[Start of section]

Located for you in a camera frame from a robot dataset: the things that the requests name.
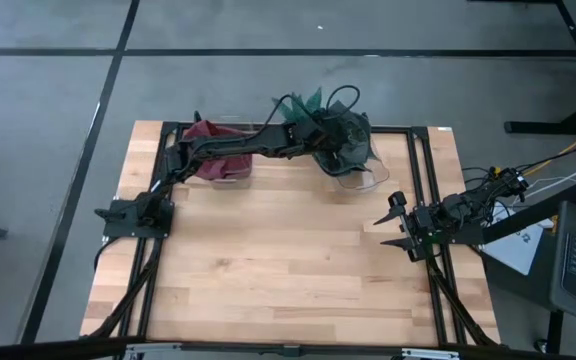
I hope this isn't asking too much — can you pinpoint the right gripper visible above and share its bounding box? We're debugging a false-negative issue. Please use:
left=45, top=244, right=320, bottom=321
left=373, top=191, right=439, bottom=264

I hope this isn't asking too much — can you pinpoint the green artificial plant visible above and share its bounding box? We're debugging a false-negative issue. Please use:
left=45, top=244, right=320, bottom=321
left=273, top=87, right=324, bottom=124

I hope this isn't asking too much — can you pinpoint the clear plastic bin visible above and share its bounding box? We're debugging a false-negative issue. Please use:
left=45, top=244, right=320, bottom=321
left=317, top=118, right=391, bottom=194
left=197, top=117, right=254, bottom=190

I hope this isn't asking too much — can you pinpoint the black side table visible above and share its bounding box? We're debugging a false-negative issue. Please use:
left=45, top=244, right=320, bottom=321
left=482, top=182, right=576, bottom=354

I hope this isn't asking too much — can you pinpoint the black stand foot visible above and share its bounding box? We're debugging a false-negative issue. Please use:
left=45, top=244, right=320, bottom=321
left=503, top=102, right=576, bottom=136

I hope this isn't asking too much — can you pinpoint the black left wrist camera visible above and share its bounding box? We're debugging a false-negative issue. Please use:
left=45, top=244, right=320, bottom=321
left=312, top=119, right=342, bottom=149

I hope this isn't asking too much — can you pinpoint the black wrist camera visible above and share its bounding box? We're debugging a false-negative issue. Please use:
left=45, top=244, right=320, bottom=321
left=312, top=119, right=342, bottom=149
left=414, top=207, right=437, bottom=234

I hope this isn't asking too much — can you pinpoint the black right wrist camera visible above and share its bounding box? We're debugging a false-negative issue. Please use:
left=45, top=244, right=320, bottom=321
left=414, top=207, right=437, bottom=234

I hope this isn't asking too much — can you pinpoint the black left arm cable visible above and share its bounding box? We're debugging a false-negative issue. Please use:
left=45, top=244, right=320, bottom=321
left=266, top=84, right=362, bottom=131

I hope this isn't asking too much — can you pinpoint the black aluminium table frame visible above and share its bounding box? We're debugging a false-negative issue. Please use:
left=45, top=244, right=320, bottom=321
left=85, top=110, right=502, bottom=351

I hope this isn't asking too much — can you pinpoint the silver metal bracket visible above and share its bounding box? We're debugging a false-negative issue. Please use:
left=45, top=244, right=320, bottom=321
left=125, top=342, right=184, bottom=360
left=400, top=347, right=462, bottom=360

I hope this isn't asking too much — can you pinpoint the yellow cable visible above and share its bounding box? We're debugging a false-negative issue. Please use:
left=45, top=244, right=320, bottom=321
left=532, top=133, right=576, bottom=172

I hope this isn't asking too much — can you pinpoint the thin black cable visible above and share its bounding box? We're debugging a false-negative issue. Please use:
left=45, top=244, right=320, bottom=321
left=515, top=143, right=576, bottom=171

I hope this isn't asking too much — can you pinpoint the black base cable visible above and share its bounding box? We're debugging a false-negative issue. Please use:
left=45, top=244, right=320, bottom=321
left=92, top=237, right=119, bottom=274

[End of section]

### What to work on
Please return the records above exactly as written, dropping every picture.

### Response below
Located for you in a camera frame from a robot dataset: the things that the requests name.
I hope this isn't asking too much — can you pinpoint the right gripper visible above and share its bounding box? We're debugging a false-negative issue. Please use:
left=45, top=244, right=320, bottom=321
left=373, top=191, right=439, bottom=264

I hope this isn't asking too much — can you pinpoint the green artificial plant visible above and share its bounding box? We're debugging a false-negative issue. Please use:
left=45, top=244, right=320, bottom=321
left=273, top=87, right=324, bottom=124

I hope this isn't asking too much — can you pinpoint the clear plastic bin visible above and share its bounding box? We're debugging a false-negative issue. Please use:
left=45, top=244, right=320, bottom=321
left=317, top=118, right=391, bottom=194
left=197, top=117, right=254, bottom=190

I hope this isn't asking too much — can you pinpoint the black side table visible above and share its bounding box? We're debugging a false-negative issue. Please use:
left=45, top=244, right=320, bottom=321
left=482, top=182, right=576, bottom=354

I hope this isn't asking too much — can you pinpoint the black stand foot visible above and share its bounding box? We're debugging a false-negative issue. Please use:
left=45, top=244, right=320, bottom=321
left=503, top=102, right=576, bottom=136

I hope this isn't asking too much — can you pinpoint the black left wrist camera visible above and share its bounding box? We're debugging a false-negative issue. Please use:
left=45, top=244, right=320, bottom=321
left=312, top=119, right=342, bottom=149

I hope this isn't asking too much — can you pinpoint the black wrist camera visible above and share its bounding box? We're debugging a false-negative issue. Please use:
left=45, top=244, right=320, bottom=321
left=312, top=119, right=342, bottom=149
left=414, top=207, right=437, bottom=234

I hope this isn't asking too much — can you pinpoint the black right wrist camera visible above and share its bounding box? We're debugging a false-negative issue. Please use:
left=45, top=244, right=320, bottom=321
left=414, top=207, right=437, bottom=234

I hope this isn't asking too much — can you pinpoint the black left arm cable visible above and share its bounding box? We're debugging a false-negative issue. Please use:
left=45, top=244, right=320, bottom=321
left=266, top=84, right=362, bottom=131

I hope this isn't asking too much — can you pinpoint the black aluminium table frame visible above and share its bounding box? We're debugging a false-negative issue. Please use:
left=45, top=244, right=320, bottom=321
left=85, top=110, right=502, bottom=351

I hope this isn't asking too much — can you pinpoint the silver metal bracket visible above and share its bounding box? We're debugging a false-negative issue. Please use:
left=45, top=244, right=320, bottom=321
left=125, top=342, right=184, bottom=360
left=400, top=347, right=462, bottom=360

I hope this isn't asking too much — can you pinpoint the yellow cable visible above and share its bounding box? We're debugging a false-negative issue. Please use:
left=45, top=244, right=320, bottom=321
left=532, top=133, right=576, bottom=172

I hope this isn't asking too much — can you pinpoint the thin black cable visible above and share its bounding box? We're debugging a false-negative issue. Please use:
left=45, top=244, right=320, bottom=321
left=515, top=143, right=576, bottom=171

I hope this isn't asking too much — can you pinpoint the black base cable visible above and share its bounding box? We're debugging a false-negative issue. Please use:
left=45, top=244, right=320, bottom=321
left=92, top=237, right=119, bottom=274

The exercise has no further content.